TASK INSTRUCTIONS
Count how many lines in the material below hold the word "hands"; the reply is that number alone.

DATA LISTING
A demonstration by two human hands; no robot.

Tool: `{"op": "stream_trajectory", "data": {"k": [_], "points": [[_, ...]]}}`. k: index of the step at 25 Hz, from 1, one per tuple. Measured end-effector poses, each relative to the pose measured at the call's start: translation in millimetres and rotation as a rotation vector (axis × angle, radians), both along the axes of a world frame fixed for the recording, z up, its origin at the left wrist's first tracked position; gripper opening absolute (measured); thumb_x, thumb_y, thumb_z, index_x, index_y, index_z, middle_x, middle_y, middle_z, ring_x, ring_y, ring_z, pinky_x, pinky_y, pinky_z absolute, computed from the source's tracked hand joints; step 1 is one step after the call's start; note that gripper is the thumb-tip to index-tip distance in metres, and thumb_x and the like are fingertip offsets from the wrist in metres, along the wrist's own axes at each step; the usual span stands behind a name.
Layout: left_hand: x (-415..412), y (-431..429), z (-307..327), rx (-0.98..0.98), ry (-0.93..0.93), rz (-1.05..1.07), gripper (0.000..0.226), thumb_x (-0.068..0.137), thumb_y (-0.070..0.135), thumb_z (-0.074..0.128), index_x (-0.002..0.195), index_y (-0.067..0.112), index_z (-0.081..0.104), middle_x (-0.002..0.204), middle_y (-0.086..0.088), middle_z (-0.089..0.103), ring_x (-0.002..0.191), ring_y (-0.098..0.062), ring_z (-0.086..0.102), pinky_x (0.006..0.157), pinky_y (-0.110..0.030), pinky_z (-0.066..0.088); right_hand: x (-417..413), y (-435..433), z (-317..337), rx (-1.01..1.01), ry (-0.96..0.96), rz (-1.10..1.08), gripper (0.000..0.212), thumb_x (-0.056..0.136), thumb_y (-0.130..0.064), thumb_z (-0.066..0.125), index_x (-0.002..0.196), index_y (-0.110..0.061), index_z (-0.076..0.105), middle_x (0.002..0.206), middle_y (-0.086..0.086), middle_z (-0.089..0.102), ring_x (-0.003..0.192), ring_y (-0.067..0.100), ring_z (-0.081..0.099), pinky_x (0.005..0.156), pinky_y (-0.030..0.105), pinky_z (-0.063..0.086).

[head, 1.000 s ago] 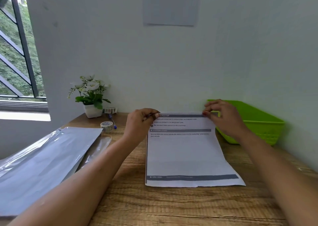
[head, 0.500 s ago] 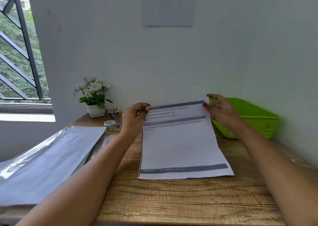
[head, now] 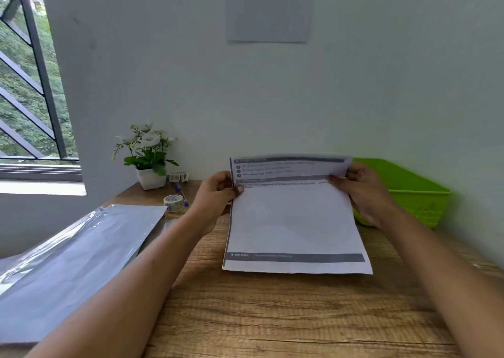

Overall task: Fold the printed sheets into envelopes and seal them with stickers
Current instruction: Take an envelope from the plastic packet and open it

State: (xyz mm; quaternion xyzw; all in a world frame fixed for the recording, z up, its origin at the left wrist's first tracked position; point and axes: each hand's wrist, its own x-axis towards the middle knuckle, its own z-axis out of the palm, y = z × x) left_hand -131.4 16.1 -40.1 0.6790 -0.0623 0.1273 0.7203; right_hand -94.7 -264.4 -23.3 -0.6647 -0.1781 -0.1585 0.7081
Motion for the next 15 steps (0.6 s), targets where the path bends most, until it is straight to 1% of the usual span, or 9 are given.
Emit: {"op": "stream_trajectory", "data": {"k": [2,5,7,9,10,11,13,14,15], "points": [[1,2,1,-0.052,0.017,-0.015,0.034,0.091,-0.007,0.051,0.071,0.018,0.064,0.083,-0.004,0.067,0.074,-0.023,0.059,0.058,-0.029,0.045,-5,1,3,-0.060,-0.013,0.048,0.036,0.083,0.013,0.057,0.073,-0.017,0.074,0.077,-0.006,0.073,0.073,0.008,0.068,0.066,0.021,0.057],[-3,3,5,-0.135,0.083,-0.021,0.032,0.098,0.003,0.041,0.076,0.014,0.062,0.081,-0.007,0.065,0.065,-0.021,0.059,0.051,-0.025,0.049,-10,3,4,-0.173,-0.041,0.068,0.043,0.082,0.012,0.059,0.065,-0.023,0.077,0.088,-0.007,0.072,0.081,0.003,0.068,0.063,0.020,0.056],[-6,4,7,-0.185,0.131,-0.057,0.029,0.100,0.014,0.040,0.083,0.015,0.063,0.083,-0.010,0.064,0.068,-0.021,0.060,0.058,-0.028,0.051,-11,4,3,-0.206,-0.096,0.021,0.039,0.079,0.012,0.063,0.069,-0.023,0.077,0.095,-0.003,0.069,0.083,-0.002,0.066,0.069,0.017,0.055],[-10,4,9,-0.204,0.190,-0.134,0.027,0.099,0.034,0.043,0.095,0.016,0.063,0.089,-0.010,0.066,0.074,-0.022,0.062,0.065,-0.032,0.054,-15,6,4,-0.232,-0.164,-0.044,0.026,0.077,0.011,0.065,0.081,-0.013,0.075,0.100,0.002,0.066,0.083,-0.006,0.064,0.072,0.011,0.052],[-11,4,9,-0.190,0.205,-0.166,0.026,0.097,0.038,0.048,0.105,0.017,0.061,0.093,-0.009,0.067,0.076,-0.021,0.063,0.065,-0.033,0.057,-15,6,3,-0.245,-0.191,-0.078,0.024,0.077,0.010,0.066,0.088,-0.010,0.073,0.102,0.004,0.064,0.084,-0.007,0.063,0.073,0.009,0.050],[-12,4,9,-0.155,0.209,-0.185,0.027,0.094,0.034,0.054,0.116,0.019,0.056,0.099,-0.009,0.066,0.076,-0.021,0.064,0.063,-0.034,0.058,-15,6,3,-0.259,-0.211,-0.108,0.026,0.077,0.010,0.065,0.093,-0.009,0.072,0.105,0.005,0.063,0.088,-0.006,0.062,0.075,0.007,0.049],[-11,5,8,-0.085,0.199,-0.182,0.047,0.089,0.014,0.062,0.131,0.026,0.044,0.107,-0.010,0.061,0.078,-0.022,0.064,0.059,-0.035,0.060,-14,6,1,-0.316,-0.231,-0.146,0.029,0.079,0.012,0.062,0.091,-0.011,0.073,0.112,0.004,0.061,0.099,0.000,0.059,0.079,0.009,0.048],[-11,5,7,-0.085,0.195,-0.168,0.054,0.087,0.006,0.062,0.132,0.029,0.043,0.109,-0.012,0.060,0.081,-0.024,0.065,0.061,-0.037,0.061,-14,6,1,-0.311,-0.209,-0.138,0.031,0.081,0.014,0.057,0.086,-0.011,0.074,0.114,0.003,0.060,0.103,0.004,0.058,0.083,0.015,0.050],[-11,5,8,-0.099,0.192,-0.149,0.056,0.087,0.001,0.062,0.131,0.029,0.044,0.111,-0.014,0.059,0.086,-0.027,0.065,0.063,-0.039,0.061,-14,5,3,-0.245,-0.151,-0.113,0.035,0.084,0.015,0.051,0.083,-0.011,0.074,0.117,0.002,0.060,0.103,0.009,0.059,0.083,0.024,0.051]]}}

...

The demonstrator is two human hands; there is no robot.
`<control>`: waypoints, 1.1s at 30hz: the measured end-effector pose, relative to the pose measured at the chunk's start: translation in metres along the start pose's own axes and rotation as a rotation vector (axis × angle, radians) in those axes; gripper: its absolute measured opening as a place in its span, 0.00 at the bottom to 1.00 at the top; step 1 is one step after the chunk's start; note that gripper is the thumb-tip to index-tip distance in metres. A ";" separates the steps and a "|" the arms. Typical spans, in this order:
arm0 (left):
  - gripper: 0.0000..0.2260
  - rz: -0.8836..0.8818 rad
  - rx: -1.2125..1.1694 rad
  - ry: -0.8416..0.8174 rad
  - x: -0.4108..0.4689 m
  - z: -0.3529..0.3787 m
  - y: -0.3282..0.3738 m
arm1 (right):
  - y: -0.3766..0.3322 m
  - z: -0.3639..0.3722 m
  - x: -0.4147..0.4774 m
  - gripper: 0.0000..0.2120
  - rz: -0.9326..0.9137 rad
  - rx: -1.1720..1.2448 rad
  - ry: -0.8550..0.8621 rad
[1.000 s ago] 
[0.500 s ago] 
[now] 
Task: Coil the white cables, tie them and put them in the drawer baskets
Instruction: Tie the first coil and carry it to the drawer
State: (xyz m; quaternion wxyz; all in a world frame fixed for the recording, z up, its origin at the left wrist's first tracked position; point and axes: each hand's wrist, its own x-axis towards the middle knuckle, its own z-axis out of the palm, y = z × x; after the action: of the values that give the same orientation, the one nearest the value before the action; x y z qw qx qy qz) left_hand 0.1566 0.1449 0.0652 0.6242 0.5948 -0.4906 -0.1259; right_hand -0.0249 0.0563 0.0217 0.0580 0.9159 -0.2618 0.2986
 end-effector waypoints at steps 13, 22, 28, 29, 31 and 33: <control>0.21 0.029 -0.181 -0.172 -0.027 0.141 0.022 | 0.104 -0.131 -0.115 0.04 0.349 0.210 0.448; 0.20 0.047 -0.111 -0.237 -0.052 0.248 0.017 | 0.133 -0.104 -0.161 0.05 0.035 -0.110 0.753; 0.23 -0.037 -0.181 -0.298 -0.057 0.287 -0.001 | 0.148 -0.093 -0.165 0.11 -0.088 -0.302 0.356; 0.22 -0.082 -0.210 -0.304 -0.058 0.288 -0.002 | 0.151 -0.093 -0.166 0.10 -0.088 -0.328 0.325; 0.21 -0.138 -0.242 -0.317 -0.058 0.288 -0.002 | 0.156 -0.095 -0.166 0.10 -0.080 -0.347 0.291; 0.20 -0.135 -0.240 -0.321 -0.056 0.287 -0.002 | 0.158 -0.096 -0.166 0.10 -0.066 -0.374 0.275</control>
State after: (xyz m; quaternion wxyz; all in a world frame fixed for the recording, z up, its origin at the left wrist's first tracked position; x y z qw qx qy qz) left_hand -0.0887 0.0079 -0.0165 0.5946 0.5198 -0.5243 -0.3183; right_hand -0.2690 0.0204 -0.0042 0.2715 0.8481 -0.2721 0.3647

RESPONSE TO THIS TASK
2